Non-Hermitian topological phases bear a number of exotic properties, such as the non-Hermitian skin effect and the breakdown of conventional bulk-boundary correspondence. In this Letter, we introduce an unsupervised machine learning approach to classify non-Hermitian topological phases based on diffusion maps, which are widely used in manifold learning. We find that the non-Hermitian skin effect will pose a notable obstacle, rendering the straightforward extension of unsupervised learning approaches to topological phases for Hermitian systems ineffective in clustering non-Hermitian topological phases. Through theoretical analysis and numerical simulations of two prototypical models, we show that this difficulty can be circumvented by choosing the “on-site” elements of the projective matrix as the input data.

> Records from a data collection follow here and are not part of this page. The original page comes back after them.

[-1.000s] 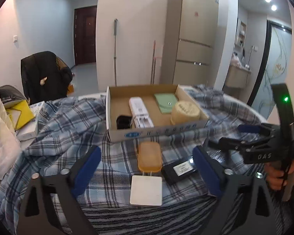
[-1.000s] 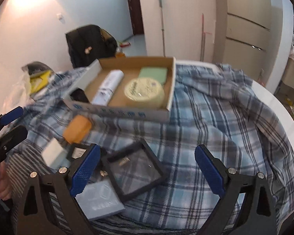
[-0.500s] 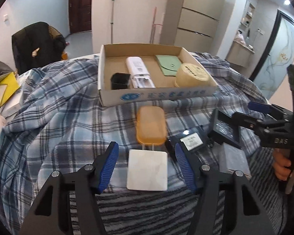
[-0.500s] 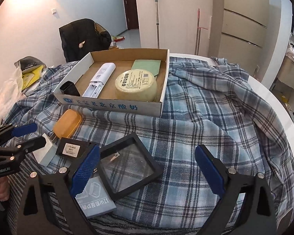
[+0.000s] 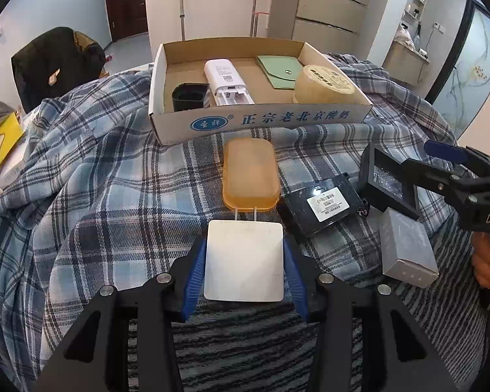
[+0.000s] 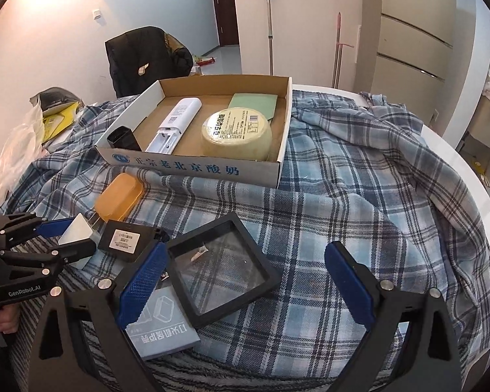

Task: Organize rigid objects
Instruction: 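Move the left gripper to the white square plug and grasp it, then grasp the clear square frame with the right gripper while the left gripper holds the plug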

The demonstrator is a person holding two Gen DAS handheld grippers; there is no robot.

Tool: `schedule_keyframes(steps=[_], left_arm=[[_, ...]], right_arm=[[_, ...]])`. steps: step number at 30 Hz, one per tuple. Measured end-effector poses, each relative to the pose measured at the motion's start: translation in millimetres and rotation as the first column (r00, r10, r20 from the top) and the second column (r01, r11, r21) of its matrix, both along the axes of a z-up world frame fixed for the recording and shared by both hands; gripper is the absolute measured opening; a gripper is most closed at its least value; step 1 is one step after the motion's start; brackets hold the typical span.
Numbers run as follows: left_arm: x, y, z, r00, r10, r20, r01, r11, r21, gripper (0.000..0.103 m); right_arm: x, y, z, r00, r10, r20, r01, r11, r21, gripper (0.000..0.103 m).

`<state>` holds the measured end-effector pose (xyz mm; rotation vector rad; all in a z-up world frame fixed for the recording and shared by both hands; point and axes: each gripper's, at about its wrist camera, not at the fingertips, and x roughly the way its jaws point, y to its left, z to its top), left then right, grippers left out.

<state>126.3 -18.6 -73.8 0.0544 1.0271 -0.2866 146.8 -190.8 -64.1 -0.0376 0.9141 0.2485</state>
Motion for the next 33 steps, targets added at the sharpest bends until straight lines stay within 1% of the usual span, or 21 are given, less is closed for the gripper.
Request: schedule_keyframes(steps=[2,7,9,11,15,18,21,23,29,31,33], left_arm=[[-1.2,-0.6,2.2,1.000,0.002,0.015,-0.002,1.000,-0.008,0.048],[-6.6,3.3,16.2,0.997,0.001,0.075,0.005,0.997,-0.072,0.048],[-8.6,4.7,20.4,0.995,0.008,0.100,0.000,0.997,-0.079,0.048],[-9.8,3.8,21.8,0.993,0.000,0.114,0.008,0.998,-0.067,0.048],[-6.6,-5.5,8.3,0.998,-0.018,0.059,0.018,1.000,0.001,0.048],[-6.3,-10.1,3.9,0.998,-0.027,0.055,0.025,0.999,0.033,0.048],[-4.6,-14.3,-4.4,1.000,-0.028,0.013,0.027,0.997,0.074,0.048],[-6.0,-16.6,-4.5,0.999,-0.028,0.017,0.026,0.995,0.091,0.048],[-7.1,-13.1,-5.3,1.000,-0.020,-0.013,0.021,0.997,0.081,0.047],[-7.7,-14.1,-5.2,0.999,-0.034,-0.013,0.035,0.996,0.082,0.047],[-7.5,-13.1,-4.0,1.000,-0.028,-0.007,0.028,0.998,0.063,0.047]], right_arm=[[-0.5,0.2,-0.3,1.000,0.000,-0.001,0.000,1.000,0.002,0.097],[-1.7,0.6,1.6,1.000,0.010,0.010,-0.010,1.000,0.015,0.097],[-1.6,0.8,1.8,1.000,0.012,0.012,-0.012,1.000,0.011,0.097],[-1.2,1.2,1.2,1.000,0.016,0.011,-0.016,1.000,0.007,0.097],[0.5,1.7,-1.6,1.000,0.018,-0.003,-0.018,1.000,0.007,0.097],[0.7,1.6,-1.7,1.000,0.018,-0.004,-0.018,1.000,0.004,0.097],[0.5,1.4,-2.4,1.000,0.018,0.000,-0.018,1.000,0.005,0.097],[0.1,1.4,-2.1,1.000,0.018,0.002,-0.018,1.000,0.003,0.097],[-2.7,1.4,0.6,1.000,0.019,0.013,-0.019,1.000,-0.007,0.097],[-2.8,1.6,1.1,1.000,0.022,0.016,-0.022,1.000,-0.009,0.097],[-3.0,1.3,1.0,1.000,0.024,0.018,-0.024,1.000,-0.006,0.097]])
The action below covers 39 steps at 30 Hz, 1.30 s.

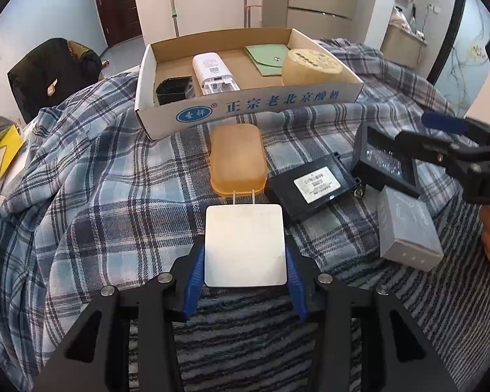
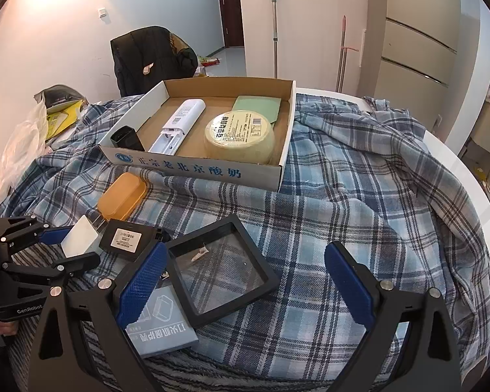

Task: Organize rigid objects
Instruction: 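Grasp the clear square frame with the right gripper while the left gripper holds the plug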

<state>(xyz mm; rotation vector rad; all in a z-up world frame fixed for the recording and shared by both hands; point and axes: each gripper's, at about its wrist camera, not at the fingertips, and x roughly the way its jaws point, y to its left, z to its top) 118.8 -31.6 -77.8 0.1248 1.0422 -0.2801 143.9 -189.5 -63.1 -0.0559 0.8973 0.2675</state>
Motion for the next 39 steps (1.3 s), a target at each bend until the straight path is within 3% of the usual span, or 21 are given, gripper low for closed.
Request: schedule_keyframes(steps=[3,5,7,10,16,23,30,35,39], left_arm=[[-2.9,4.1,10.6,0.999,0.007,0.048,-0.005,0.999,-0.042,0.047],[-6.3,6.0,17.6,0.996,0.011,0.087,-0.005,0.998,-0.063,0.047],[-8.9,6.3,22.7,0.993,0.007,0.118,0.002,0.997,-0.080,0.047],[-11.8,3.6,25.2,0.989,-0.012,0.148,0.025,0.996,-0.086,0.047],[-12.6,6.5,25.7,0.988,-0.012,0.156,0.028,0.994,-0.103,0.047],[-11.9,3.7,21.5,0.988,-0.014,0.151,0.027,0.996,-0.088,0.047],[-13.1,0.1,20.8,0.987,-0.022,0.159,0.034,0.997,-0.068,0.047],[-10.5,1.8,19.5,0.989,-0.016,0.148,0.027,0.997,-0.074,0.047],[-11.0,-0.9,18.8,0.988,-0.027,0.150,0.038,0.997,-0.065,0.047]], right_arm=[[0.3,2.5,-0.3,1.000,0.027,0.002,-0.027,1.000,0.007,0.095],[1.4,8.5,-5.6,0.993,0.108,-0.040,-0.107,0.994,0.032,0.094],[2.3,15.2,-12.5,0.988,0.139,-0.068,-0.139,0.990,0.013,0.086],[0.7,20.9,-14.8,0.983,0.172,-0.071,-0.172,0.985,-0.006,0.083],[0.5,20.0,-16.8,0.977,0.205,-0.061,-0.210,0.974,-0.084,0.083],[14.0,14.0,-29.2,0.963,0.224,-0.148,-0.225,0.974,0.014,0.079],[10.4,6.7,-18.8,0.983,0.159,-0.093,-0.161,0.987,-0.013,0.074],[10.8,10.2,-25.0,0.968,0.207,-0.144,-0.209,0.978,0.000,0.073],[10.9,17.0,-26.0,0.965,0.226,-0.130,-0.231,0.973,-0.018,0.074]])
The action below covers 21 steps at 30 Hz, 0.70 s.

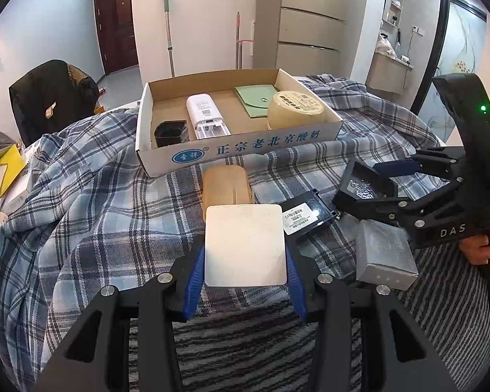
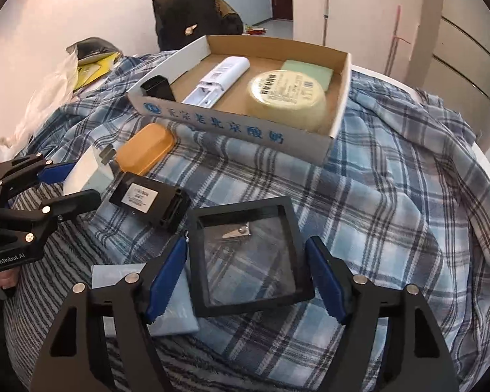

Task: Organize rigid objects
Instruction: 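Grasp the clear square frame with the right gripper while the left gripper holds the plug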

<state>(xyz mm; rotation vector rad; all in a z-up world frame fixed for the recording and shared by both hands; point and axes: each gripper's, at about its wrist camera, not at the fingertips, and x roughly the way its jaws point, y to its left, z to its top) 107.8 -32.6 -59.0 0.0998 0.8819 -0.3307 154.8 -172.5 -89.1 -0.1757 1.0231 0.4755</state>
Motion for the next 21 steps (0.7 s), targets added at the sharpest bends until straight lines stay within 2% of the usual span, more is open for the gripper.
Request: schedule_keyframes(steps=[5,10,13,15,17,19,21], left_arm=[[0.0,-0.2,-0.6,1.000,0.001,-0.005,-0.001,1.000,0.000,0.047],[0.3,1.4,-0.7,1.000,0.009,-0.010,-0.009,1.000,-0.007,0.047],[0.3,1.4,-0.6,1.000,0.008,-0.009,-0.008,1.000,-0.006,0.047],[1.2,1.8,-0.8,1.000,0.007,-0.011,-0.007,1.000,-0.011,0.047],[2.6,2.9,-1.5,1.000,0.007,-0.018,-0.008,1.000,-0.017,0.047],[4.4,4.2,-2.6,1.000,0.004,-0.030,-0.004,1.000,-0.027,0.047],[5.3,4.5,-3.8,0.999,0.008,-0.036,-0.008,1.000,-0.027,0.047]], right_arm=[[3.1,1.0,-4.2,1.000,0.010,-0.022,-0.010,1.000,0.002,0.073],[5.7,-16.1,2.2,0.994,-0.105,0.009,0.105,0.994,0.006,0.072],[11.0,-25.3,1.2,0.990,-0.143,-0.014,0.143,0.990,0.003,0.072],[12.7,-22.9,-2.9,0.993,-0.108,-0.041,0.107,0.994,-0.023,0.073],[11.2,-15.5,-3.5,0.997,-0.067,-0.027,0.066,0.997,-0.041,0.074],[7.2,-5.5,-5.3,1.000,0.000,-0.011,-0.001,0.998,-0.070,0.082],[6.9,-1.6,-9.5,0.999,0.030,-0.019,-0.031,0.997,-0.073,0.082]])
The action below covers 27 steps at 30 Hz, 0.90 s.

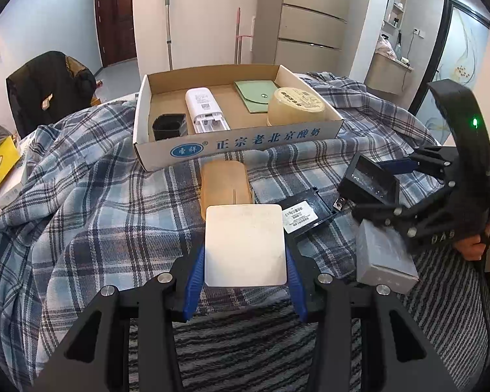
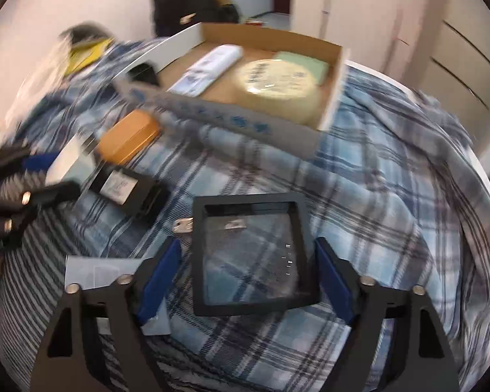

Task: Organize rigid objects
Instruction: 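Grasp the clear square frame with the right gripper while the left gripper holds the plug, then carry the white plug and clear frame over the box with both grippers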

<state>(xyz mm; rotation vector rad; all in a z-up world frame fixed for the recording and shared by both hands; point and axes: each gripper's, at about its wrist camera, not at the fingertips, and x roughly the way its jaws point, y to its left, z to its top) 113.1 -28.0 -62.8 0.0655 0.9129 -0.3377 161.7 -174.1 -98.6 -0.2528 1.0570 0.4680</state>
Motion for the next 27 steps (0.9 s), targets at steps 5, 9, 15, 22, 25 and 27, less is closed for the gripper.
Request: schedule_keyframes(steps=[5,9,15,22,25,27], left_arm=[[-3.4,-3.5,2.5,1.000,-0.004,0.019,0.004,1.000,0.014,0.047],[-5.1,-5.1,12.0,0.998,0.018,0.060,-0.019,1.000,0.017,0.047],[-4.3,0.5,45.4,0.993,0.051,0.111,-0.054,0.998,0.028,0.047],[19.1,6.4,103.8,0.972,0.112,0.205,-0.125,0.991,0.055,0.047],[33.8,6.2,127.7,0.960,0.157,0.231,-0.169,0.985,0.035,0.047],[44.1,4.1,148.1,0.955,0.161,0.250,-0.162,0.987,-0.017,0.047]], right_arm=[[4.2,-11.3,3.0,0.999,-0.051,-0.008,0.051,0.997,0.057,0.070],[3.3,-21.3,17.2,0.990,-0.130,0.062,0.125,0.989,0.079,0.070],[4.8,-42.0,49.1,0.944,-0.309,0.119,0.290,0.944,0.155,0.070],[9.6,-40.4,103.3,0.912,-0.346,0.221,0.316,0.935,0.160,0.070],[18.5,-39.0,129.7,0.896,-0.372,0.244,0.332,0.924,0.190,0.070],[28.8,-38.3,148.2,0.869,-0.420,0.261,0.362,0.900,0.244,0.070]])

Our results provide a valuable guidance for future studies on learning non-Hermitian topological phases in an unsupervised fashion, both in theory and experiment.

Figure 1

A schematic illustration of the 1D non-Hermitian Su-Schrieffer-Heeger (NH SSH) model, and the unsupervised learning of its harboring topological phases based on the diffusion map. Theoretically, with open boundary conditions (OBCs) this model entails two distinct phases with a phase diagram shown in the lower-left subfigure. Samples from the same phase correspond to the same diagonal blocks of the Gaussian kernel matrix and the boundary between two blocks indicates the topological phase transition point.

Figure 2

Numerical results of unsupervised learning without the NHSE for the 1D non-Hermitian SSH [(a)–(c)] and 2D QWZ model [(d)]. (a) Heat map for Gaussian kernel value distribution between samples with varying $t_1$. (b) Eigenvalues of the one-step diffusion matrix $\mathcal{P}$. (c) Scatter diagram of eigenvectors $\{{\psi }_1,{\psi }_2\}$ with the corresponding eigenvalues ${\lambda }_{1,2}\approx 1$, where the samples are clustered into three topological phases. (d) For the QWZ model, the input samples are classified into seven categories [110].

Figure 3

Numerical results of unsupervised learning with the NHSE. (a)–(c) show respectively the heat map of the Gaussian kernel, the eigenvalues of the one-step diffusion matrix, and the scatter diagram of eigenvectors for the non-Hermitian SSH model. The red arrow in (a) indicates the phase transition point $t_1\approx 0.6993$. The input data samples are clustered into two (rather than three) topological categories, in sharp contrast to the case of learning without the NHSE shown in Fig. 2. (d) The eigenvalues of the one-step diffusion matrix for the non-Hermitian QWZ model, with the inset showing the scatter diagram of eigenvectors corresponding to the largest two eigenvalues. The input samples are classified into two (rather than seven) categories [110].